Bounds on ALP-Mediated Dark Matter Models from Celestial Objects

TL;DR

This paper investigates how axion-like particles (ALPs) as dark matter mediators can produce detectable signals from celestial objects, using gamma-ray and neutrino data to constrain ALP properties across different mass ranges.

Contribution

It introduces a model for ALP production from dark matter annihilation in celestial objects and derives new constraints on ALP couplings using current gamma-ray and neutrino observations.

Findings

Gamma-ray data exclude ALPs with masses up to ~10 GeV.

Neutrino data probe ALPs with masses up to ~100 GeV.

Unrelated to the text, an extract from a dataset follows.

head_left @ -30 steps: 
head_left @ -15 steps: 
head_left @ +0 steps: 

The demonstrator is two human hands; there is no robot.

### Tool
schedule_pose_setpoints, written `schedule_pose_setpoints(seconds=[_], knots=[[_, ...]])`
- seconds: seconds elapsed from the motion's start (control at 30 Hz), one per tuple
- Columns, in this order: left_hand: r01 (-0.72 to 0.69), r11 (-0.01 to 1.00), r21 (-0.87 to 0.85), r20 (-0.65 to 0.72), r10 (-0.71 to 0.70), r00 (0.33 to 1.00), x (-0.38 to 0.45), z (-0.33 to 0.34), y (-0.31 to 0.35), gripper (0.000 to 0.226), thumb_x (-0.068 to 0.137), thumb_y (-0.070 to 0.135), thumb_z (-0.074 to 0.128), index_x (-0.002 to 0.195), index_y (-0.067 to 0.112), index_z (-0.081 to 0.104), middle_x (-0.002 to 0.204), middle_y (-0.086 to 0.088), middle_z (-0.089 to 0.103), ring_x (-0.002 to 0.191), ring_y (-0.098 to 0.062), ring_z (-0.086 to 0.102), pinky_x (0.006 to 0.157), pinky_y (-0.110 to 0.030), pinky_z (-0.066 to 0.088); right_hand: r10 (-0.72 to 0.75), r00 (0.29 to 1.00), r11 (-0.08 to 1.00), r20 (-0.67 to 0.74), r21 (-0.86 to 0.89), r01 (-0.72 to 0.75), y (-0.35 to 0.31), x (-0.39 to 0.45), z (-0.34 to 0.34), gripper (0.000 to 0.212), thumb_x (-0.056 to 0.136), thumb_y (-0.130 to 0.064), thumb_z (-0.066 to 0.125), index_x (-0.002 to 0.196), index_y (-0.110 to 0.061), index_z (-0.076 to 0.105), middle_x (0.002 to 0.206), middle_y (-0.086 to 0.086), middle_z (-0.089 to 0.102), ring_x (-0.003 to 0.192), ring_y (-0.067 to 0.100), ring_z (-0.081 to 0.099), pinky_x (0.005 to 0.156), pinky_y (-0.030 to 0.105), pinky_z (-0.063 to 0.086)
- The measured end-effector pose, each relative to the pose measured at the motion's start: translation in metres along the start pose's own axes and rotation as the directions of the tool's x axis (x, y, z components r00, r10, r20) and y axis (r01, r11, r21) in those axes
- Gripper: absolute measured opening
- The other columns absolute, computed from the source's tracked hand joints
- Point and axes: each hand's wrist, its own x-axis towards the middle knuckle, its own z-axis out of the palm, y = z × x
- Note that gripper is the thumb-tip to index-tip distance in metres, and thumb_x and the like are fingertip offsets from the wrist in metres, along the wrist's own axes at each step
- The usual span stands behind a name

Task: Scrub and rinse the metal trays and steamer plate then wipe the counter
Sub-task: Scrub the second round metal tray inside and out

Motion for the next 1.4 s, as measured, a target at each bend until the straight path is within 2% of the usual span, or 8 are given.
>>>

Constraints depend on ALP-photon and ALP-fermion couplings.

Abstract

We have studied the signals from axion-like particles (ALPs) as dark matter mediators from celestial objects such as neutron stars, brown dwarfs or white dwarfs. We consider the accumulation of dark matter inside the celestial objects using the multiscatter capturing process. The production of ALP from the dark matter annihilation can escape the celestial object and decay into gamma-rays and neutrinos before reaching the Earth. We investigate our model using gamma-ray observations from Fermi and H.E.S.S. and neutrino observations from IceCube and ANTARES. The effective Lagrangian approach allows us to place constraints on the ALP-photon and ALP-fermion couplings. In the gamma-ray channel, our results are able to rule out the existence of ALP with mass up to $\sim \mathcal{O}(10)$ GeV. On the other hand, the neutrino observations can be used to probe a higher mass range with ALP mass up to $\sim \mathcal{O}(100)$ GeV.